How to roll back a production model to recover lost data

Author: Jessie Zhao is a Solution Architect and Certified Master Anaplanner at Anaplan.

Working with a model in ALM has a lot of benefits. These include building new features in a development model anytime without affecting production users, securely managing production lists by identifying structural data that needs to change in the deployment environment without risking an overwrite, and achieving model synchronization through formal revision control by leveraging the tagging of model changes. But there is one challenge — rolling back the production model to recover lost data is more complex in ALM models because of the potential compatibility issue between the development model and production model.

Recently, it happened that I needed to roll back one production model to restore lost data caused by deletion of ‌list members from a production list. There had been three more revision tags added and a few hundred new inputs added to the production model after the deletion was run. My plan was to roll back to the history ID before the deletion happened to confirm the cause and get a copy of the lost data, and roll forward to the latest user change ID so that the few hundreds user edits between the problematic action and the latest user change wouldn’t be impacted, while I could use the copy to add back the lost data.

Steps I took (hint: don't follow these steps!):

  1. Change production model mode from deployed to standard offline.
  2. Roll production model back to the history ID before the deletion action with “unlink revision created after this restore point” flagged.
  3. Confirm prod model at the ID has lost data and make a copy (I know there'll be a copy revision tag added but will also be removed after Step 4).
  4. Roll model forward to the latest user change history ID with ““unlink revision created after this restore point” flagged.
  5. Add a new revision tag in Dev model and sync to Prod.

Everything looked good as the latest revision tag showed to be compatible to the DEV model initially, but it returned to an error stating that the target model was not compatible to the source model. It was hard to figure out what — except the copy model action — could cause the incompatibility.

For time’s sake, I gave up reconnecting the production model to the original DEV model and started to create a new DEV model from the latest revision tag existing in the production model. But, when I synced the revision tag after DEV model was created, it would return the same incompatibility error. It’s wasn't until I added a new revision tag in the production model first, and created DEV model from this newly created revision tag, did I successfully sync the revision tag between the new DEV and prod model.
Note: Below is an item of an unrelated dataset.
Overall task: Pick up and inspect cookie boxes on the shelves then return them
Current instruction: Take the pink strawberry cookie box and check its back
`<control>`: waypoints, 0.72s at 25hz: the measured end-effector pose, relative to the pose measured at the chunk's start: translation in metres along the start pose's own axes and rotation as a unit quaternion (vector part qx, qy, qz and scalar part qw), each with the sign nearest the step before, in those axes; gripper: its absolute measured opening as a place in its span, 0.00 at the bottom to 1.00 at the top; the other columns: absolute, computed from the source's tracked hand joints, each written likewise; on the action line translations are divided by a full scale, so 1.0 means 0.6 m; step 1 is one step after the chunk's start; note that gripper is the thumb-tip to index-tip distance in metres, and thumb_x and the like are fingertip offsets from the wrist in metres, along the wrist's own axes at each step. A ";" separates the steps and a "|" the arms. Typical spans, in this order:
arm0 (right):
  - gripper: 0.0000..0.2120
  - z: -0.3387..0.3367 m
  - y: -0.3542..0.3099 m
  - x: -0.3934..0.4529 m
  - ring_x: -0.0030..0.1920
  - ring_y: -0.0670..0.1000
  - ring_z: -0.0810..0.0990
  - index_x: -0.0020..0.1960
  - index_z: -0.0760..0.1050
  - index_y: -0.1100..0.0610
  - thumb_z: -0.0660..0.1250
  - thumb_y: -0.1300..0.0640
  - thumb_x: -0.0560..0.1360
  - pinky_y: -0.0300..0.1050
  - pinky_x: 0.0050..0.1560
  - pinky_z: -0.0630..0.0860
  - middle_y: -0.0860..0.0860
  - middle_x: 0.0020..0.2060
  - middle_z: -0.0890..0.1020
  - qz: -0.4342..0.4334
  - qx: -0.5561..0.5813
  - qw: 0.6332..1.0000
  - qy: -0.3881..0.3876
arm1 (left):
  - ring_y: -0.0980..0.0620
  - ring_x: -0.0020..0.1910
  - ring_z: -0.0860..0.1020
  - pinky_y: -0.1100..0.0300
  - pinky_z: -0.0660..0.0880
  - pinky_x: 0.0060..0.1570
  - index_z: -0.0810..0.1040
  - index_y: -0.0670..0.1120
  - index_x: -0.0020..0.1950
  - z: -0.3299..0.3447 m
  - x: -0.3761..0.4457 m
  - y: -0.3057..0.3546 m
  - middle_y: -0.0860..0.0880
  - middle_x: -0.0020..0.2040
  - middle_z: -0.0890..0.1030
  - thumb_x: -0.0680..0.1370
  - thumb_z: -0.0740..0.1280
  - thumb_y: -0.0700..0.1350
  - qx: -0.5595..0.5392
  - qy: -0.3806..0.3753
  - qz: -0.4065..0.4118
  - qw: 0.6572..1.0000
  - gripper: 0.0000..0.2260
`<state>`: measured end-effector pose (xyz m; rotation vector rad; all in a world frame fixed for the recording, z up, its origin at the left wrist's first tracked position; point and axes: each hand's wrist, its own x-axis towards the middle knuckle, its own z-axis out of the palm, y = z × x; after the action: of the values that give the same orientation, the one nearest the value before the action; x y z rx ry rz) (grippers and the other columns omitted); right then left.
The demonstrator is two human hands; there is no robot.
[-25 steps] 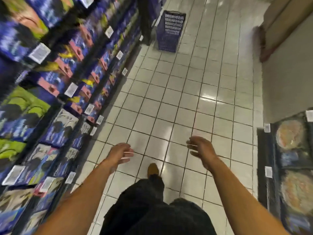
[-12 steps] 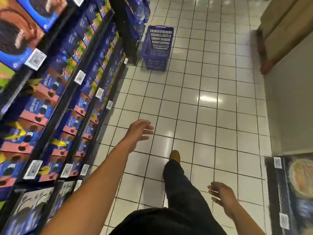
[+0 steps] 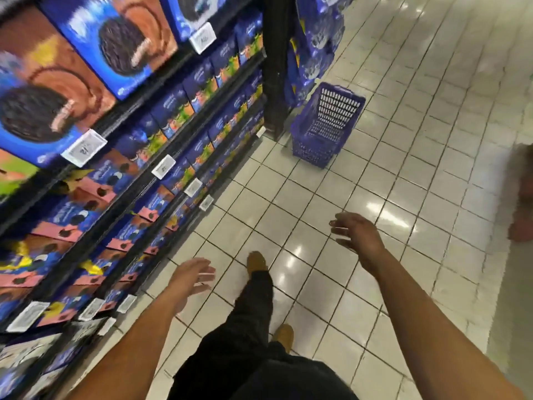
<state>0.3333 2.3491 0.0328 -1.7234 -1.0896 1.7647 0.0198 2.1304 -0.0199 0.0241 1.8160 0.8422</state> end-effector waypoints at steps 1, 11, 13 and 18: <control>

To find out what caused the incompatibility, I recreated the issue with a test production model and a test development model and went through the same steps again.

Attempt #2

With more time to compare changes between models, I found that flagging “unlink revision created after this restore point” (revision tag 1) when rolling back and forward the model removed revision tag 2-4 from the production model, but keeping the structural changes made in revision tag 2-4 in production model, which in fact unsaved structural changes in production model. The available “add revision tag” and “revert to last revision” after rolling forward model also confirmed the idea (screenshot 1). At this point, reverting to last revision tag, meaning reverting to revision tag 1 “run delete action for account 7-9", would restore the compatibility (screenshot 2) but changes made in revision tag 2-4 as well as user inputs after the history ID associated with revision tag 1 would be erased. Given that, saving all changes by creating a new revision tag in this production model and creating a new development model would be the solution at this point.

Screenshot 1:

Screenshot 2:

Knowing what "unlink" does to the revision tag, I became curious about what would happen if I unflag “unlink revision after this restore point” when rolling back and forward model. I tested the idea and found that revision tag 2-4 will stay, but a new revision tag of copying model as well as history ID associated with it would be added. The copy model revision tag makes the prod model incompatible again and it would need to take the same solution as able to create a new development model, or use the revert feature which potentially could cause user input after revision tag 4 erased.

After the above two tests, I found that unflagging “unlink revisions created after this restore point” when rolling back the prod model to keep structural revisions while flagging the “unlink revision created after this restore point” when rolling forward the production model to eliminate copy model revision tag would be the best way to keep compatibility between the original Dev and Prod models.

The correct steps should be:

  1. Change production model mode from deployed to standard offline.
  2. Roll production model back to the history ID before the deletion action with “unlink revision created after this restore point” UN-flagged.
  3. Confirm prod model at the ID has lost data and make a copy.
  4. Roll model forward to the latest user change history ID with “unlink revision created after this restore point” flagged.
  5. Add a new revision tag in Dev model and sync to Prod.

Hope my experience of rolling back production model could be helpful for you when you face the same situation!